- **RECORDED DATA**:
※

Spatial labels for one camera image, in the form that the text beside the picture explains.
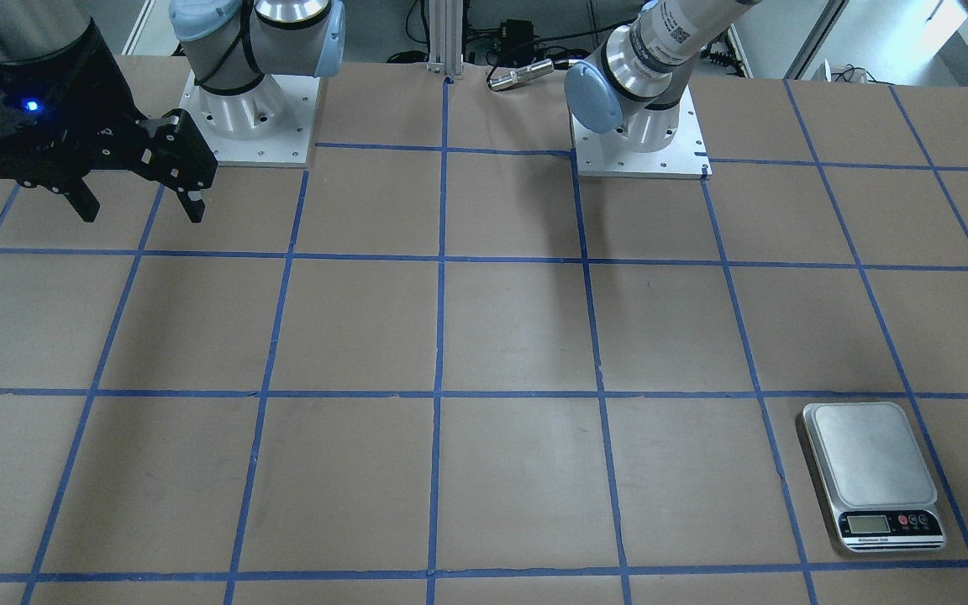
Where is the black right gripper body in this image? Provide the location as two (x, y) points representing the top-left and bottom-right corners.
(0, 17), (149, 187)

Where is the silver metal cylinder connector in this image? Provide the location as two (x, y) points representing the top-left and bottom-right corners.
(487, 59), (555, 92)

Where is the silver digital kitchen scale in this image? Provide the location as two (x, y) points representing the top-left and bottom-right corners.
(797, 401), (946, 554)

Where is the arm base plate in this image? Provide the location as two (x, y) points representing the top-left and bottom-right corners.
(181, 72), (325, 169)
(570, 88), (713, 180)

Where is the aluminium frame post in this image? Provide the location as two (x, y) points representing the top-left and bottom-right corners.
(420, 1), (465, 82)

※

Would you output the lines from the one that contains "Where is the silver metal" to the end of the data, both ends included, exactly as they appear?

Where is the silver metal cylinder connector in this image? Provide the location as two (x, y) points representing the top-left and bottom-right corners.
(487, 59), (555, 92)

Where is the silver digital kitchen scale in this image? Provide the location as two (x, y) points representing the top-left and bottom-right corners.
(797, 401), (946, 554)

Where is the arm base plate in this image? Provide the location as two (x, y) points representing the top-left and bottom-right corners.
(181, 72), (325, 169)
(570, 88), (713, 180)

Where is the aluminium frame post in this image? Provide the location as two (x, y) points representing the top-left and bottom-right corners.
(420, 1), (465, 82)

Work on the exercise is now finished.